▽

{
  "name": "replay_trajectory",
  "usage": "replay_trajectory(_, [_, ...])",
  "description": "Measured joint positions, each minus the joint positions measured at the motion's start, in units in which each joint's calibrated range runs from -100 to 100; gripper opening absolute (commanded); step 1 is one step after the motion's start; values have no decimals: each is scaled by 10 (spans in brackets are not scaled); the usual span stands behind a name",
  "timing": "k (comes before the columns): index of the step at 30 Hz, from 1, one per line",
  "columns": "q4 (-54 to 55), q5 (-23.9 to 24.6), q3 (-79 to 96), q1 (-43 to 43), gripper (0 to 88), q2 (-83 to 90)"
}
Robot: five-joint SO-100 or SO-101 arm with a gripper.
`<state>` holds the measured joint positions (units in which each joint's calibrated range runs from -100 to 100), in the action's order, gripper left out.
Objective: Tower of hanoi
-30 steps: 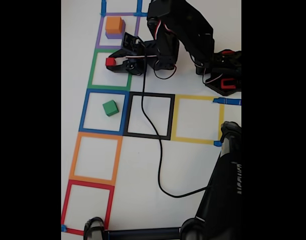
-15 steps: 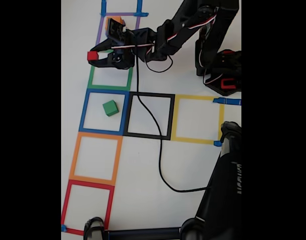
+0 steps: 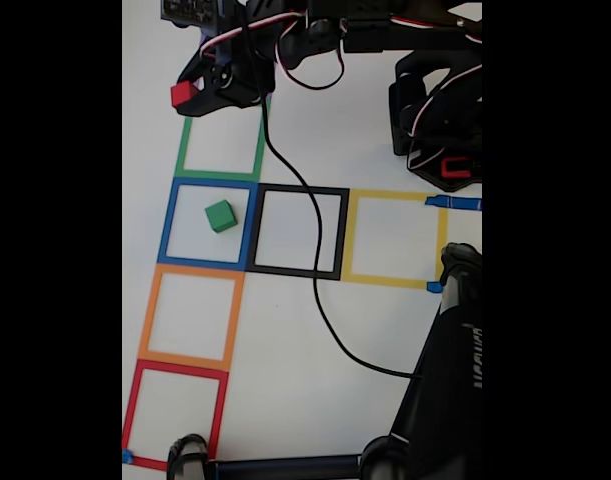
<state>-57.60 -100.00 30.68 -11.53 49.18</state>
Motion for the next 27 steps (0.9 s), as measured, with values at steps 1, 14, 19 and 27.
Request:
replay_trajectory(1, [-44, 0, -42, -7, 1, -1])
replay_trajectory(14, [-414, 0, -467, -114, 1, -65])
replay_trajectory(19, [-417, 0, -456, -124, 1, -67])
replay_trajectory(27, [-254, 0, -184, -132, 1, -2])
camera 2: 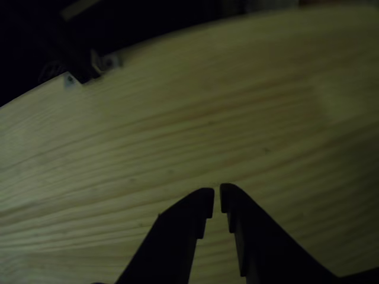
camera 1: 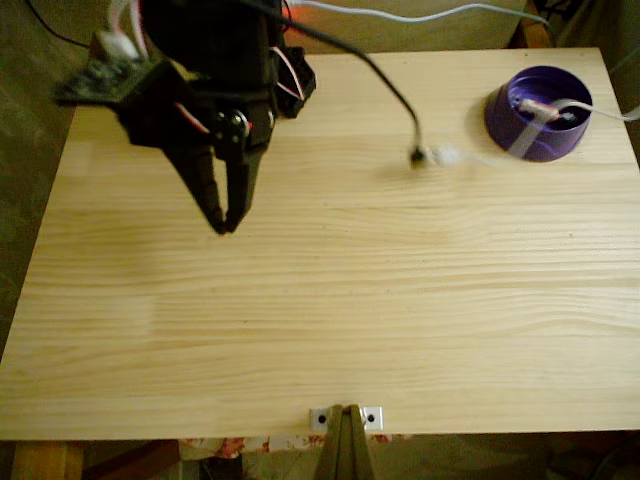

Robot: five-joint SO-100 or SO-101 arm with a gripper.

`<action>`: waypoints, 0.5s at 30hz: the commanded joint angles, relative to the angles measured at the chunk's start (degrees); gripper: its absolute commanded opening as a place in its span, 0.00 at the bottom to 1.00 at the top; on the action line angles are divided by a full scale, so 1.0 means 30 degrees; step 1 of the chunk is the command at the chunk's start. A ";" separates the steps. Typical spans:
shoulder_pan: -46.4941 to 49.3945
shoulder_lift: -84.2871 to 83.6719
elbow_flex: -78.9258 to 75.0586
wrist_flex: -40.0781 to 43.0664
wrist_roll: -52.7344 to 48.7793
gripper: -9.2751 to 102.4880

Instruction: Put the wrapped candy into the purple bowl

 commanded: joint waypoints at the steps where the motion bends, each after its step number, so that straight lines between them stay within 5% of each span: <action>1: 0.0732 0.2168 0.1201 0.0205 0.0703 0.08; 15: 0.2256 0.9023 0.6592 0.1143 -0.0938 0.09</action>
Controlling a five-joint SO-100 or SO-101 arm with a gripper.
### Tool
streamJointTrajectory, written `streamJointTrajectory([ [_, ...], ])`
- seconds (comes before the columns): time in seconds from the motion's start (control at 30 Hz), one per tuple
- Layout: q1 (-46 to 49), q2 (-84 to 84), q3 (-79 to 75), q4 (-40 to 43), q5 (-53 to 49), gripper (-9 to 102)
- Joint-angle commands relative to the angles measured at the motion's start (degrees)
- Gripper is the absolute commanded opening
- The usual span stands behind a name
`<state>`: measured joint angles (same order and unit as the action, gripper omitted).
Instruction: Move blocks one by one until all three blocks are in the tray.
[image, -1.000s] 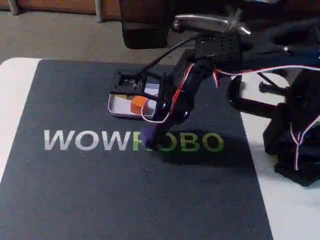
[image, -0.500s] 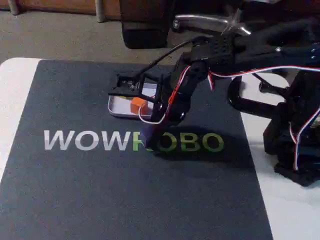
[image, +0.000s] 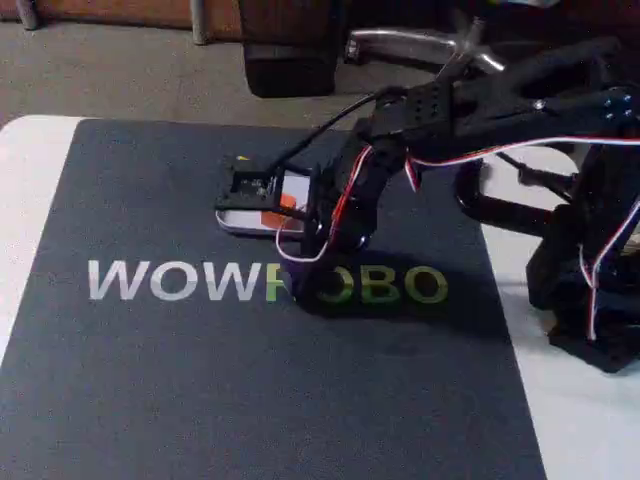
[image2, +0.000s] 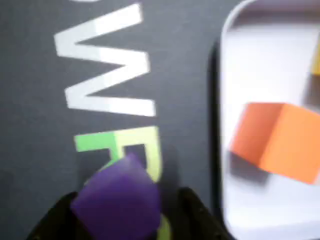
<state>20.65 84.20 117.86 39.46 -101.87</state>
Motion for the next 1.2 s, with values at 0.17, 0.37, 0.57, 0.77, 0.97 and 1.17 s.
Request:
streamJointTrajectory([
  [0.17, -0.7, -0.2, -3.1, -0.6, -0.9, 15],
  [0.37, -1.1, -1.1, -4.0, -0.6, -0.7, 14],
  [0.57, -1.5, -1.8, -4.7, -0.6, -0.6, 13],
  [0.77, -1.9, -3.8, -6.7, -0.6, -0.2, 13],
  [0.97, -2.1, -4.1, -7.2, -0.6, 0.3, 6],
  [1.17, -1.6, -3.5, -7.2, -0.6, 1.6, -8],
])
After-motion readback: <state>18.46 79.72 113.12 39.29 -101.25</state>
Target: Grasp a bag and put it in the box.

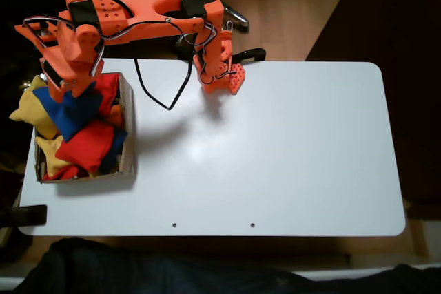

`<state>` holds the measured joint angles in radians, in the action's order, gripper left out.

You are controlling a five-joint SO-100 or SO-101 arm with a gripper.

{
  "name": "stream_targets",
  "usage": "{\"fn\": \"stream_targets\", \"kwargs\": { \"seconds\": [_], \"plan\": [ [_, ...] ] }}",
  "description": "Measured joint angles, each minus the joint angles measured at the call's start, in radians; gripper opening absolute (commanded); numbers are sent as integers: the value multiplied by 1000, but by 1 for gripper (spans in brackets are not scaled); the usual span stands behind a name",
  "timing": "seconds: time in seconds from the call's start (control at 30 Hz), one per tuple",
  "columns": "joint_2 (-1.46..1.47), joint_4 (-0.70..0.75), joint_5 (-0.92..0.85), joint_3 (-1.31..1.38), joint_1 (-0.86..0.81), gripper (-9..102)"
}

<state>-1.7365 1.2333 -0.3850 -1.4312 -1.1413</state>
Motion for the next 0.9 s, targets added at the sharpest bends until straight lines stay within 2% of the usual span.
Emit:
{"fn": "stream_targets", "kwargs": {
  "seconds": [0.2,0.33,0.5,0.9],
  "plan": [
    [-5,0,-11,-26,14,29],
    [-29,0,-11,-55,25,41],
    [-86,0,-11,-109,44,52],
    [-397,-12,34,-299,129,59]
  ]
}}
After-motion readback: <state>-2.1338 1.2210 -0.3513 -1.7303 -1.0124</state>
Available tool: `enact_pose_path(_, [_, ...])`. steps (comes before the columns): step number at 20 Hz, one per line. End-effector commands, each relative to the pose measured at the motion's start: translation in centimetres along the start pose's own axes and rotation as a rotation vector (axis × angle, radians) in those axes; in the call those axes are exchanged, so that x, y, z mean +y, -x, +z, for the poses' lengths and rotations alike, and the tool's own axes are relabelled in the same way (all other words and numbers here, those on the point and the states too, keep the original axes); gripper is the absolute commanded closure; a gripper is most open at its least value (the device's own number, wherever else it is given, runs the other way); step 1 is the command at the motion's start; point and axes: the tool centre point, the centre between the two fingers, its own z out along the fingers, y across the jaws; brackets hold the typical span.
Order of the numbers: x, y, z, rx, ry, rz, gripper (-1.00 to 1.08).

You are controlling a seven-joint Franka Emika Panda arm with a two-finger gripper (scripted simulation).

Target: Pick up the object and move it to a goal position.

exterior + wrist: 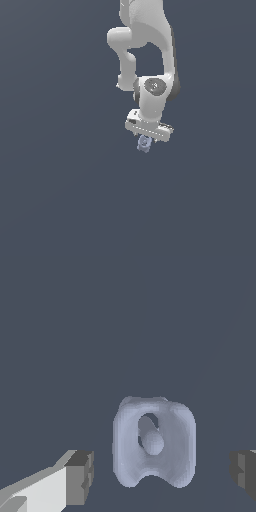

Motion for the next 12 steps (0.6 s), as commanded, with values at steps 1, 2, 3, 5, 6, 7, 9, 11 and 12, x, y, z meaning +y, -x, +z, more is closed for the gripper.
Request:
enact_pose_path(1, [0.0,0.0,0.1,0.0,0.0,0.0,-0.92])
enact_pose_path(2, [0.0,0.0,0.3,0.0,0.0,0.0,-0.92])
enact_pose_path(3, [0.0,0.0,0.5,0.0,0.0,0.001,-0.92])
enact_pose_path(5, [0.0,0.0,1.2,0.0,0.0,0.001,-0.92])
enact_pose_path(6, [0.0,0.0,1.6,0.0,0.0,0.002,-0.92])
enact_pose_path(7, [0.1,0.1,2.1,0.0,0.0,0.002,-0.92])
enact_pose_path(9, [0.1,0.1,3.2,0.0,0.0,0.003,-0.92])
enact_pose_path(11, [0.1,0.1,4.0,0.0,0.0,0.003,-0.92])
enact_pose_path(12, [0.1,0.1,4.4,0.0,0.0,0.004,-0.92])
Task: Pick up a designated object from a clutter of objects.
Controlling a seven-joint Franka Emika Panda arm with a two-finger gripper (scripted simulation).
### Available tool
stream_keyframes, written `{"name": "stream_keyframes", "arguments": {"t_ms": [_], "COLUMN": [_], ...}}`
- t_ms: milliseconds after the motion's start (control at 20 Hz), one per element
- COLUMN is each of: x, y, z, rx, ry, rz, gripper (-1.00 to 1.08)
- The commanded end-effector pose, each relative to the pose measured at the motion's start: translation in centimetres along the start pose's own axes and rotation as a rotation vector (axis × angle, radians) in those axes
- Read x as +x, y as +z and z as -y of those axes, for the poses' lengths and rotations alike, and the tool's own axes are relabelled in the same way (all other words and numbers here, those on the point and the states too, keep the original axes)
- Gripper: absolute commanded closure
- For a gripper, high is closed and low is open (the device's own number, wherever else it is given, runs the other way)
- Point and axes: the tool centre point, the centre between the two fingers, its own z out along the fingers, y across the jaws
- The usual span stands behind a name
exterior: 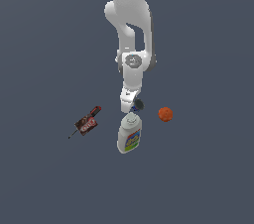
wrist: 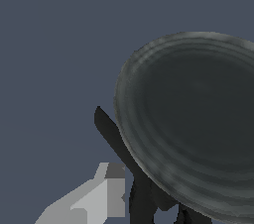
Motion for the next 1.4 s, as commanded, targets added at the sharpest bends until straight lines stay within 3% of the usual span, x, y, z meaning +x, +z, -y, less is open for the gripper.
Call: {"name": "stream_keyframes", "arguments": {"t_ms": [0, 600, 1350], "x": [0.0, 0.2, 0.9], "y": [-0.2, -4.1, -15.3], "z": [-0.1, -2.8, -10.3], "rx": [-0.001, 0.0, 0.001], "ry": [0.0, 0.0, -0.001], "rz": [0.0, -0.001, -0.003], "gripper": [1.08, 1.08, 1.08]}}
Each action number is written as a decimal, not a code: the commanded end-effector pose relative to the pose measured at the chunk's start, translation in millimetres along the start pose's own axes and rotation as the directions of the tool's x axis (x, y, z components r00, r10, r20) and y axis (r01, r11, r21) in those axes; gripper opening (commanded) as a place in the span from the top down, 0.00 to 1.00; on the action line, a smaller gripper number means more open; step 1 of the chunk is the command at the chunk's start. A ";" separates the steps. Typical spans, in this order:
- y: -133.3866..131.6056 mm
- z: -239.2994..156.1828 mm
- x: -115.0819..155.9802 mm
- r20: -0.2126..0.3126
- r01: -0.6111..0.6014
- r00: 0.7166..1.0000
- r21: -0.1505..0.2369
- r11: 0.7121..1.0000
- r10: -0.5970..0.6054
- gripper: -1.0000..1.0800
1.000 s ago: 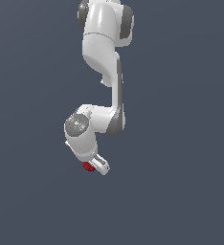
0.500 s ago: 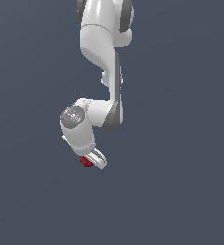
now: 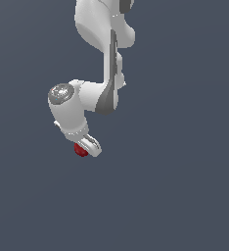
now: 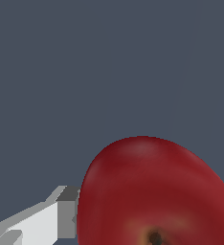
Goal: Pick up the object and move it to a goal position.
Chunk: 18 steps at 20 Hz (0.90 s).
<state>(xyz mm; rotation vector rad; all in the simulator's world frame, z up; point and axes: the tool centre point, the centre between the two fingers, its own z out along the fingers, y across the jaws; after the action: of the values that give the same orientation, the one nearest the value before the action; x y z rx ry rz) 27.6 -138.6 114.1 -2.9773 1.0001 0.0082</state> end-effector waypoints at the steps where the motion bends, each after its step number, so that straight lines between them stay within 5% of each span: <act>1: 17.6 -19.5 -5.1 -0.003 -0.001 1.000 0.002 1.000 0.001 1.00; 18: 133.3 -138.6 -40.6 -0.004 -0.001 1.000 0.003 1.000 0.001 1.00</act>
<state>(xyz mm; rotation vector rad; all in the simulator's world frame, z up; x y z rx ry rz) -78.1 -215.7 243.3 -2.9746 1.0022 0.0046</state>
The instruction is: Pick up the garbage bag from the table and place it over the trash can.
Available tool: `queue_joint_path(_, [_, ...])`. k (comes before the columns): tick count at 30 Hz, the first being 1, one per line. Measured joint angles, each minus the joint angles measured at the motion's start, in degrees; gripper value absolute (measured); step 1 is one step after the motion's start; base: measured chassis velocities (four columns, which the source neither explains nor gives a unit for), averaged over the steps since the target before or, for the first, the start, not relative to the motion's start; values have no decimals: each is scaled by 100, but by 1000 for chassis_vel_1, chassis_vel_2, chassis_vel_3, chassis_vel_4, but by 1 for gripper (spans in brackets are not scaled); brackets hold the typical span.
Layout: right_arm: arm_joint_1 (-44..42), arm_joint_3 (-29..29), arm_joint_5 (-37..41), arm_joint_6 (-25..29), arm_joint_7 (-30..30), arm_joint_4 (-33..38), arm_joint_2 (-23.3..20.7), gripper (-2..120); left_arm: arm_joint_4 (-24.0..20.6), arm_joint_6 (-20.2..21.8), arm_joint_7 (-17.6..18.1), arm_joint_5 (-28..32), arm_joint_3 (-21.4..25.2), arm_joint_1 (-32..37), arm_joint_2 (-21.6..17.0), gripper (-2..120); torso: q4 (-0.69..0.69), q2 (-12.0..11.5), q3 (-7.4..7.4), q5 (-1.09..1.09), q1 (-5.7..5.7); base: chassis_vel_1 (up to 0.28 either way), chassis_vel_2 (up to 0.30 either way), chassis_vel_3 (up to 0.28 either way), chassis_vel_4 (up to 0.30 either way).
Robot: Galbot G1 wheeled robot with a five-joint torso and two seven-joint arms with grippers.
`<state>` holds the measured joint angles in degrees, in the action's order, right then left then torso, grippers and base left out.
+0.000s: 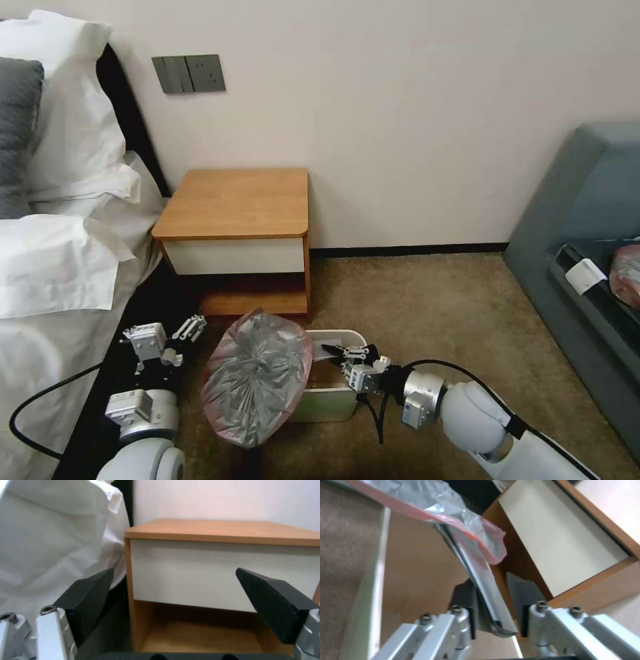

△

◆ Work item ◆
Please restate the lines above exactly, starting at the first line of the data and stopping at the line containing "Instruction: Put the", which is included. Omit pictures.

◆ Output for this task ◆
{
  "name": "replay_trajectory",
  "usage": "replay_trajectory(_, [_, ...])",
  "description": "Measured joint positions, each minus the joint positions measured at the motion's start, in units in which each joint's calibrated range runs from -100 to 100; gripper opening absolute (commanded); step 1 is one step after the motion's start; values have no decimals: each is scaled by 10 (spans in brackets are not scaled); the usual span stands behind a name",
  "timing": "k (comes before the columns): index of the step at 30 Hz, from 1, one per line",
  "columns": "q4 (-54 to 55), q5 (-23.9 to 24.6), q3 (-79 to 96), q1 (-43 to 43), gripper (0 to 88), q2 (-83 to 90)"
}
Robot: five-joint SO-100 or SO-101 arm with a gripper.
`<state>` holds the measured joint positions (units in which each joint's calibrated range runs from -100 to 100), in the action's order, gripper left out.
Objective: Tower of hanoi
-30 steps: 
-15 steps: 
+0 steps: 
<state>-57.60 -100.00 30.68 -11.53 49.18</state>
Motion for the next 27 steps (0.9 s), as measured, with values at steps 1, 14, 19 and 27.
Request:
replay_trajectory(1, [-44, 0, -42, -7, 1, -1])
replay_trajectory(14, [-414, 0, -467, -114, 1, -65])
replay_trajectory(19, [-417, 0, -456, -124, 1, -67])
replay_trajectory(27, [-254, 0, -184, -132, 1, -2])
camera 2: 
camera 1: 

Robot: five-joint SO-100 or SO-101 arm with a gripper.

`<action>`: waypoints, 0.5s at 30hz: the commanded joint angles, relative to the angles measured at the chunk's start (degrees); gripper: its absolute commanded opening as a place in its span, 0.00 at the bottom to 1.00 at the top; on the action line angles are divided by a full scale, so 1.0 means 30 degrees; step 1 of the chunk is the command at the chunk's start. A ";" separates the steps. Typical spans:
shoulder_pan: -46.4941 to 49.3945
shoulder_lift: -84.2871 to 83.6719
elbow_flex: -78.9258 to 75.0586
wrist_flex: -40.0781 to 43.0664
wrist_roll: -52.7344 to 48.7793
gripper: -9.2751 to 102.4880

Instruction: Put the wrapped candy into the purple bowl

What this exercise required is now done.